* [What to work on] Please go through the records below and return every line holding the word "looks".
+ + + + + + +
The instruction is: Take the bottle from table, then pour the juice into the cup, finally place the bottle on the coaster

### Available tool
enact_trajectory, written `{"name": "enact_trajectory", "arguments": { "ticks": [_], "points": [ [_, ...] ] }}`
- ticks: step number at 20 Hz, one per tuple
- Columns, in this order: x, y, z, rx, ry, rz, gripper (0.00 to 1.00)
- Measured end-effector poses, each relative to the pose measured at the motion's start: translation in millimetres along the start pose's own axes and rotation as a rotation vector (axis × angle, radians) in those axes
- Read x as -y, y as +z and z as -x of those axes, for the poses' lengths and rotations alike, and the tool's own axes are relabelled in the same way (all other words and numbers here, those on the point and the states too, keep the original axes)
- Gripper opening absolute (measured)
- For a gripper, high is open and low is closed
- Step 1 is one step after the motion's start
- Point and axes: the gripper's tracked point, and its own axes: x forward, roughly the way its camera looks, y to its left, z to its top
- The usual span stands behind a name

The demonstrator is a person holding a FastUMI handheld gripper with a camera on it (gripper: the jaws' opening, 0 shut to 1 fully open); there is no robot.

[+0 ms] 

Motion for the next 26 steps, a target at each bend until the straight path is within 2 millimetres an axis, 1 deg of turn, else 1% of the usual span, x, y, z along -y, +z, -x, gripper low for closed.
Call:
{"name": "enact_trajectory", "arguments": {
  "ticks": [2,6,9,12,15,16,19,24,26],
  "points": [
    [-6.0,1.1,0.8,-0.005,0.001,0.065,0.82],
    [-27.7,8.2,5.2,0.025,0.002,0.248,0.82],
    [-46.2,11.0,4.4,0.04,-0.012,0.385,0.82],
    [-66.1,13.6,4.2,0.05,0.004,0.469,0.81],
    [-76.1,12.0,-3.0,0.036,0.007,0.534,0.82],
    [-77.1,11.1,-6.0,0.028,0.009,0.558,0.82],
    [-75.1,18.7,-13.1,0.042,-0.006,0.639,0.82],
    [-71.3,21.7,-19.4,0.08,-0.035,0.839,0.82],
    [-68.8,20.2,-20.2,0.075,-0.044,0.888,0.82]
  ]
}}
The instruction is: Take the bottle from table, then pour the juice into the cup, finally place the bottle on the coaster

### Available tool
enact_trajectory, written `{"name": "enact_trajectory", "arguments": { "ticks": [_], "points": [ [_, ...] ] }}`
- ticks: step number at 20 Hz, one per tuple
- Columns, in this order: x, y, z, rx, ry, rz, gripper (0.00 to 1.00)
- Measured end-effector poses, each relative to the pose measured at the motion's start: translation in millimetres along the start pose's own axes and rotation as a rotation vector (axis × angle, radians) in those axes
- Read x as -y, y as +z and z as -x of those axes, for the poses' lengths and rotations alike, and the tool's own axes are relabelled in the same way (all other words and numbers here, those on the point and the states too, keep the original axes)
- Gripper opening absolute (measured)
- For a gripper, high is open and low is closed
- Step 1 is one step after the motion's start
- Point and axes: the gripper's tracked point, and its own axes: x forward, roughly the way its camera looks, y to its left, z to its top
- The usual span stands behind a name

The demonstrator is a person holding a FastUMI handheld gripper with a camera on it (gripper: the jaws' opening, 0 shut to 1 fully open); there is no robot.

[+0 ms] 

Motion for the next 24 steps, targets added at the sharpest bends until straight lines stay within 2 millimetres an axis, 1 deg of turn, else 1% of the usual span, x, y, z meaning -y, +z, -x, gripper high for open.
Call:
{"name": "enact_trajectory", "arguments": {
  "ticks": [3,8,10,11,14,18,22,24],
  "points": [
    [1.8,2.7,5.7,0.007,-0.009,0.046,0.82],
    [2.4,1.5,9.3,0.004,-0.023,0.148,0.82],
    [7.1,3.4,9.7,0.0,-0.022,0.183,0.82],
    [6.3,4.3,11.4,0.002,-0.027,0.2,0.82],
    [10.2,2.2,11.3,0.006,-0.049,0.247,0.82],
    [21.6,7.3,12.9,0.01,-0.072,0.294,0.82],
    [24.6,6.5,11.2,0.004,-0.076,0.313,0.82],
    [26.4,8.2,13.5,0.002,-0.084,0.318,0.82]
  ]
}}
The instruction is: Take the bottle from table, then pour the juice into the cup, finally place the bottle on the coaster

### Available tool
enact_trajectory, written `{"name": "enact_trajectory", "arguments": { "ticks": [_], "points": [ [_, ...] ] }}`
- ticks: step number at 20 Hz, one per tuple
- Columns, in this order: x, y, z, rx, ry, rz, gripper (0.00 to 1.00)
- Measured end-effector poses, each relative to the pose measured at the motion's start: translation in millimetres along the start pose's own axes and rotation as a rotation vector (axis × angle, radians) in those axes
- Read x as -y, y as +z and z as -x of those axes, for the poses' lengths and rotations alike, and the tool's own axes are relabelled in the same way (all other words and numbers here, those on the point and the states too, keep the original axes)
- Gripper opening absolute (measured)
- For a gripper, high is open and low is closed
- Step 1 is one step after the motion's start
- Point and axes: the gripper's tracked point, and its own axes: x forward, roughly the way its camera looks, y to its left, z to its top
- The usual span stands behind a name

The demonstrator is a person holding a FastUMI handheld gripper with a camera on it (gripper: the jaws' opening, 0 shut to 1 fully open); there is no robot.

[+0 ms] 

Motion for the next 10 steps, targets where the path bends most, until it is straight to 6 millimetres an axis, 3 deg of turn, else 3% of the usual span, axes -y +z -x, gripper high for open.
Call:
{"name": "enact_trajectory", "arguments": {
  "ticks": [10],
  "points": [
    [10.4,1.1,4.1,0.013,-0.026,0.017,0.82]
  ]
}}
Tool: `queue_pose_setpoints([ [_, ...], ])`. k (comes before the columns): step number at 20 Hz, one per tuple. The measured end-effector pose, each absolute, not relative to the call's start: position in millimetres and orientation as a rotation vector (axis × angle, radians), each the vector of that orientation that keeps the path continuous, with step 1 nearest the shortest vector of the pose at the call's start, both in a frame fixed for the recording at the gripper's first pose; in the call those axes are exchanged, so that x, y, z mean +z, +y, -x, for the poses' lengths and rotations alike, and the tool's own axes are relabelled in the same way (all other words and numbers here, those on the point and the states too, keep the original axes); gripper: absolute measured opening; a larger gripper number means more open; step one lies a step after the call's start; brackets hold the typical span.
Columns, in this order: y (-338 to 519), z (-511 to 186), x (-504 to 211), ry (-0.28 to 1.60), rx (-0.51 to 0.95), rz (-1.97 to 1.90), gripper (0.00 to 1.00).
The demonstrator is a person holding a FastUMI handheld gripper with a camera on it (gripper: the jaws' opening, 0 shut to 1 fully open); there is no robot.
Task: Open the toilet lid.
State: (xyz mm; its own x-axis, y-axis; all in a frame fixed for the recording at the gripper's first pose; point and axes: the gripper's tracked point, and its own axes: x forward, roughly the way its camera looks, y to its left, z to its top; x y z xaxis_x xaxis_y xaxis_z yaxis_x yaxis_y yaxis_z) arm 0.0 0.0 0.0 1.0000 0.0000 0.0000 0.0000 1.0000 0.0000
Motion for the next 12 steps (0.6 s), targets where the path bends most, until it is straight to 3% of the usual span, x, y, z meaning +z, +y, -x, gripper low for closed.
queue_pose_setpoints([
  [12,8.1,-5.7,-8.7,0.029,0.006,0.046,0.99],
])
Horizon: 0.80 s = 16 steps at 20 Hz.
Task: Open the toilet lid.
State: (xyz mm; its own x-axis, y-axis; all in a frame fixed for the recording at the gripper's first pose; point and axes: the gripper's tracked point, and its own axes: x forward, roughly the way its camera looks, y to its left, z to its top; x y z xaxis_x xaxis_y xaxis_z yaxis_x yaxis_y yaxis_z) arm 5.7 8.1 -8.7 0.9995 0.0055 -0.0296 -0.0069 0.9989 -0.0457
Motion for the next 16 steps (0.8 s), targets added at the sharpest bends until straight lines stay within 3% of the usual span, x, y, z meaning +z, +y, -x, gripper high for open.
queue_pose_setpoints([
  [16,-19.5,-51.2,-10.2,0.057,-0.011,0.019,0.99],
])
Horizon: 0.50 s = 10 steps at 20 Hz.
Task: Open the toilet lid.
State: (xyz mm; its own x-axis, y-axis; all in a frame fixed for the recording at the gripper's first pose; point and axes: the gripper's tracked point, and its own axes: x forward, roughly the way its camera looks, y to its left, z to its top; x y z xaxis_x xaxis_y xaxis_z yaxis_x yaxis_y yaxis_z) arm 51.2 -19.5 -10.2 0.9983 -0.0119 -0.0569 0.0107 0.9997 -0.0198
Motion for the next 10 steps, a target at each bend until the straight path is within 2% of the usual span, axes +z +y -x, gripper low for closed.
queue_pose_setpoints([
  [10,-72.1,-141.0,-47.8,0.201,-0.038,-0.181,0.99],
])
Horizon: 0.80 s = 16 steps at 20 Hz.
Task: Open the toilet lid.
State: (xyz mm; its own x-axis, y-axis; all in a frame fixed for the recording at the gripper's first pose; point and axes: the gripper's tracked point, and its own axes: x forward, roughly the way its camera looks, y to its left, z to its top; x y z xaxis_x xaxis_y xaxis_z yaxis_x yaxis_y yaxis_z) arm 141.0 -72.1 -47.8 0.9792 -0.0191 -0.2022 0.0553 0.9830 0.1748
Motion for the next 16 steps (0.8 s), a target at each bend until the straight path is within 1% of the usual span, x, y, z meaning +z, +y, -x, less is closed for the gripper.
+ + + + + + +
* [Answer to this exercise]
- Point and axes: the gripper's tracked point, and its own axes: x forward, roughly the way its camera looks, y to its left, z to its top
- Point and axes: the gripper's tracked point, and its own axes: x forward, roughly the way its camera looks, y to its left, z to its top
- Point and axes: the gripper's tracked point, and its own axes: x forward, roughly the way its camera looks, y to its left, z to its top
State: (xyz mm; its own x-axis, y-axis; all in a frame fixed for the recording at the gripper's first pose; point and axes: the gripper's tracked point, and its own axes: x forward, roughly the way its camera looks, y to its left, z to its top; x y z xaxis_x xaxis_y xaxis_z yaxis_x yaxis_y yaxis_z) arm 0.0 0.0 0.0 1.0000 0.0000 0.0000 0.0000 1.0000 0.0000
State: (xyz mm; its own x-axis, y-axis; all in a frame fixed for the recording at the gripper's first pose; point and axes: the gripper's tracked point, and its own axes: x forward, roughly the way its camera looks, y to its left, z to its top; x y z xaxis_x xaxis_y xaxis_z yaxis_x yaxis_y yaxis_z) arm 5.7 8.1 -8.7 0.9995 0.0055 -0.0296 -0.0069 0.9989 -0.0457
State: (xyz mm; its own x-axis, y-axis; all in a frame fixed for the recording at the gripper's first pose; point and axes: the gripper's tracked point, and its own axes: x forward, roughly the way its camera looks, y to its left, z to its top; x y z xaxis_x xaxis_y xaxis_z yaxis_x yaxis_y yaxis_z) arm 51.2 -19.5 -10.2 0.9983 -0.0119 -0.0569 0.0107 0.9997 -0.0198
State: (xyz mm; its own x-axis, y-axis; all in a frame fixed for the recording at the gripper's first pose; point and axes: the gripper's tracked point, and its own axes: x forward, roughly the way its camera looks, y to its left, z to its top; x y z xaxis_x xaxis_y xaxis_z yaxis_x yaxis_y yaxis_z) arm 141.0 -72.1 -47.8 0.9792 -0.0191 -0.2022 0.0553 0.9830 0.1748

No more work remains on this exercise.